• [Instructions for the task]
Transcribe the material from its first line onward, ending with the line that contains "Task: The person" and adding nothing beyond it.

• [Input data]
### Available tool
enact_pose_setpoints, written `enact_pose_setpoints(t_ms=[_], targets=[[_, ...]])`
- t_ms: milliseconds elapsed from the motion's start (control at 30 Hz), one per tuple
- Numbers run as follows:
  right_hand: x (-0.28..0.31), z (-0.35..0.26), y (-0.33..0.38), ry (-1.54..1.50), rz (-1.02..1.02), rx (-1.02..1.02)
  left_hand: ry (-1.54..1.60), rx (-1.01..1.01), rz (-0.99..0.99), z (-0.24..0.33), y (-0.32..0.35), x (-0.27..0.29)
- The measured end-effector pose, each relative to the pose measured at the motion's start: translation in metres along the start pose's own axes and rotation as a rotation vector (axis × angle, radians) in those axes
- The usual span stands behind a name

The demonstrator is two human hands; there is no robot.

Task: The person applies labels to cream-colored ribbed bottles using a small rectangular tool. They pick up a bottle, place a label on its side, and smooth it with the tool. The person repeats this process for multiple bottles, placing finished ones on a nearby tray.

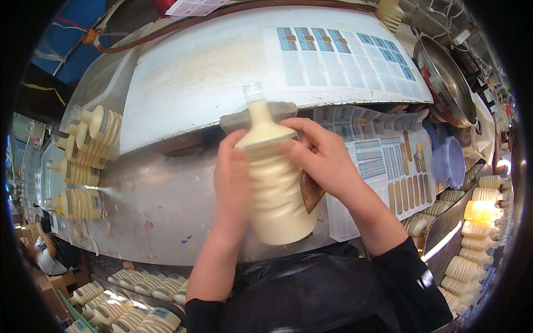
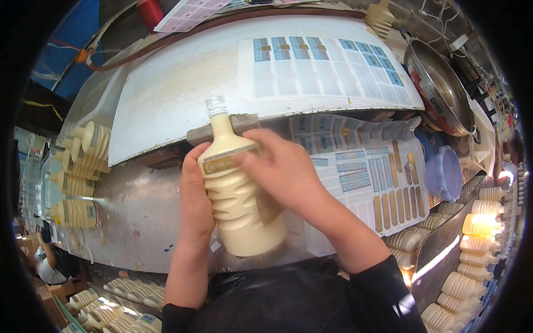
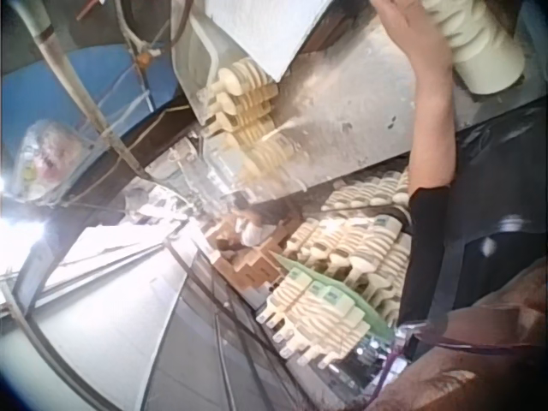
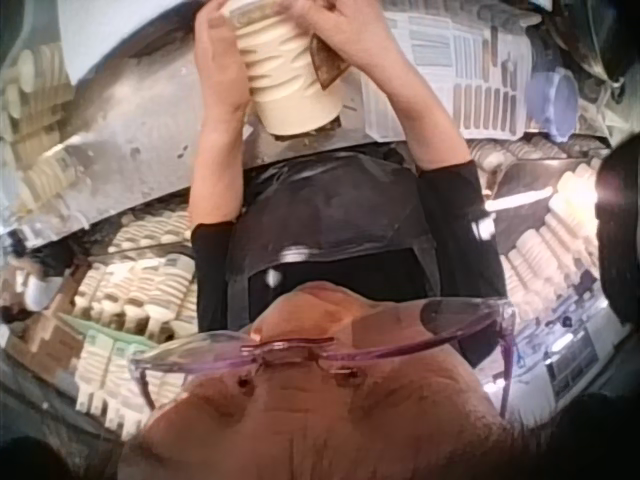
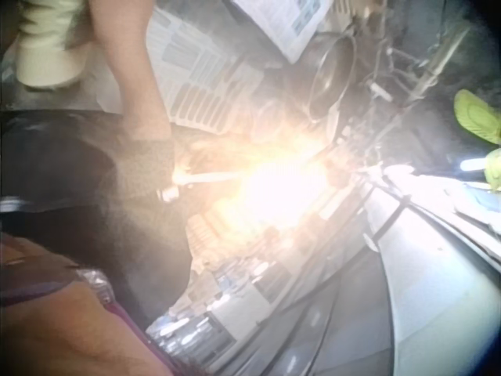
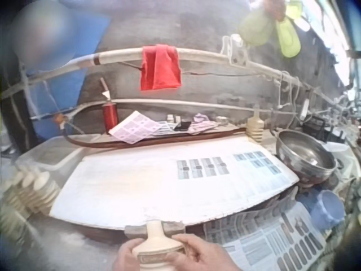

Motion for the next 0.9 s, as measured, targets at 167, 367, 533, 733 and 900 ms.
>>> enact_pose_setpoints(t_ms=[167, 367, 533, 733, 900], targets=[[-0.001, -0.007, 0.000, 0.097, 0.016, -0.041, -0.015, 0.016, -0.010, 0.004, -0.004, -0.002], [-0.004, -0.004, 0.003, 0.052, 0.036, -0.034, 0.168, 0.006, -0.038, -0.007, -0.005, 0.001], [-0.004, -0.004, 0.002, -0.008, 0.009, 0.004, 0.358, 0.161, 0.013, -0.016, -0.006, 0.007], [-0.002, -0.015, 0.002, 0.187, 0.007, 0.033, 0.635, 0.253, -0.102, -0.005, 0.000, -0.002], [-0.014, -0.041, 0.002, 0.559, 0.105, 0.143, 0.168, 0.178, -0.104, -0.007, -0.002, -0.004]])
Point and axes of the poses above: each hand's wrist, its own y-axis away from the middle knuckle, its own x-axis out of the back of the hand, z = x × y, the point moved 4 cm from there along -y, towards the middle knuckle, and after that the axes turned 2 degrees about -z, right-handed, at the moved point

• [Task answer]
### Available tool
enact_pose_setpoints, written `enact_pose_setpoints(t_ms=[_], targets=[[_, ...]])`
- t_ms: milliseconds elapsed from the motion's start (control at 30 Hz), one per tuple
- Numbers run as follows:
  right_hand: x (-0.28..0.31), z (-0.35..0.26), y (-0.33..0.38), ry (-1.54..1.50), rz (-1.02..1.02), rx (-1.02..1.02)
  left_hand: ry (-1.54..1.60), rx (-1.01..1.01), rz (-0.99..0.99), z (-0.24..0.33), y (-0.32..0.35), x (-0.27..0.29)
- The measured end-effector pose, each relative to the pose measured at the motion's start: translation in metres along the start pose's own axes and rotation as a rotation vector (axis × angle, radians) in those axes
- The usual span stands behind a name

The demonstrator is two human hands; there is no robot.

Task: The person applies labels to cream-colored ribbed bottles using a small rectangular tool. They pick up a bottle, place a label on its side, and smooth it with the tool. The person repeats this process for multiple bottles, placing finished ones on a nearby tray.

This exercise has now been finished.